Sunday, November 14, 2021

Is Self-Defense “Broken”?

As day follows night, pundits masquerading as news reporters hook up with hitherto unknown law profs whose passionate theories mattered to no one whenever a high profile case doesn’t go the way they believe it should. This time, there are two happening simultaneously, and if two outliers don’t prove a pervasive problem in need of fixing, what does?

The Kyle Rittenhouse and Ahmaud Arbery cases raise intriguing legal questions about people who take the law into their own hands and then claim self-defense when someone dies.

The two cases have some similarities, but far more differences that make any comparison insufferably shallow and flawed. But why let that get in the way of making the point?

In one case, Kyle Rittenhouse fatally shot two men and wounded a third in the unrest following a police shooting in Kenosha, Wis. In the other, Ahmaud Arbery, a Black man, was shot after a pursuit by three white men who said they suspected him of a series of break-ins in the neighborhood. In both cases, the defendants claim they were entitled to start shooting because the victims were trying to take their guns.

“In other words, their own decision to carry a gun became a justification to use it, lest it be wrested away from them,” said Eric Ruben, an expert on the Second Amendment at the S.M.U. Dedman School of Law in Dallas.

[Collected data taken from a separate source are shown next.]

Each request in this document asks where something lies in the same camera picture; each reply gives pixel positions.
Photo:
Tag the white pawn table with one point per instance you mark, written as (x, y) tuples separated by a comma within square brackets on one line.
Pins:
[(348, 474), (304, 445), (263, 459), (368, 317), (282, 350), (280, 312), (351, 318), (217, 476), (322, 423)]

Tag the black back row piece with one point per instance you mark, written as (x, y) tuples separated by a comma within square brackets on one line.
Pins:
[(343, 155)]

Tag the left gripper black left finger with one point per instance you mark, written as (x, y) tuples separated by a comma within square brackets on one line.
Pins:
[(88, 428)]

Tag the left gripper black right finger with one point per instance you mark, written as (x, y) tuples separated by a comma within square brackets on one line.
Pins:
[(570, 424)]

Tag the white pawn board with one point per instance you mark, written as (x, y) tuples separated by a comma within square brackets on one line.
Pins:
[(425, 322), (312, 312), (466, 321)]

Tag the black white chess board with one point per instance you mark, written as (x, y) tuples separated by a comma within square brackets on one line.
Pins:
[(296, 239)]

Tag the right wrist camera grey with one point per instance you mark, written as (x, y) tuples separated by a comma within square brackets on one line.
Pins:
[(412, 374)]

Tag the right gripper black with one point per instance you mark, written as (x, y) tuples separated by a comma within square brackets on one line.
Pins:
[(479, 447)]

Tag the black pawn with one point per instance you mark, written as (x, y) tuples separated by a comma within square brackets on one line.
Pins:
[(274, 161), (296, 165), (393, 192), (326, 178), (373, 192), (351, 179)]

That a defendant argues self-defense does not mean it’s either a winning argument or even a valid claim. There remain facts to be proven or disproven that provide legitimacy to the claim and put it in issue. If the facts aren’t there, can’t be proven or are disproven, then the claim fails, as the law requires.

For legal experts like Mr. Ruben and others, these two cases expose deep fault lines in the legal and moral concept of self-defense, a doctrine that is particularly cherished in America but ill-equipped to handle an era of expanded gun rights, growing political extremismviolent threats and a strong vigilante strain, all in a country where the perception of threat is heavily influenced by race.

The problem reveals itself in this framing, that what’s legal may not be sufficiently “moral” to the New York Times, and the “era of expanded gun rights” is about white supremacist vigilantism and right wing gun nuts. There would no self-defense problem if it wasn’t for  all these racists carrying guns who create a situation that threatens good people, forcing them to react in their own reasonable fear of a deadly threat, giving the white supremacists cause to claim their own fear of death from the good guy, and since the bad guys are the ones with the guns, cause to kill.

“The problem is that with a citizenry armed with guns, we have blurred every line,” wrote Kimberly Kessler Ferzan, a professor of law and philosophy at the University of Pennsylvania, arguing in the Texas Law Review that a potent mix of “stand your ground” provisions and citizen’s arrest statutes have given people license not just to defend themselves but to go after others. “What is defense? What is reasonable? When may one stand one’s ground and when must one retreat? And, when is a citizen entitled to step in as an aggressor in the name of the state?”

The rifts have surfaced in several debates, beginning with whether openly displayed guns make the bearers feel safer at the expense of everyone else, whether brandishing a gun constitutes a criminal threat or an act of self-protection, and whether people can benefit from self-defense claims if their own actions contributed to the volatility of a situation.

How “stand your ground” found its way into this proposition is unclear, other than the fact that it’s been a hot issue since George Zimmerman was acquitting for killing Trayvon Martin, even though it wasn’t invoked in that case.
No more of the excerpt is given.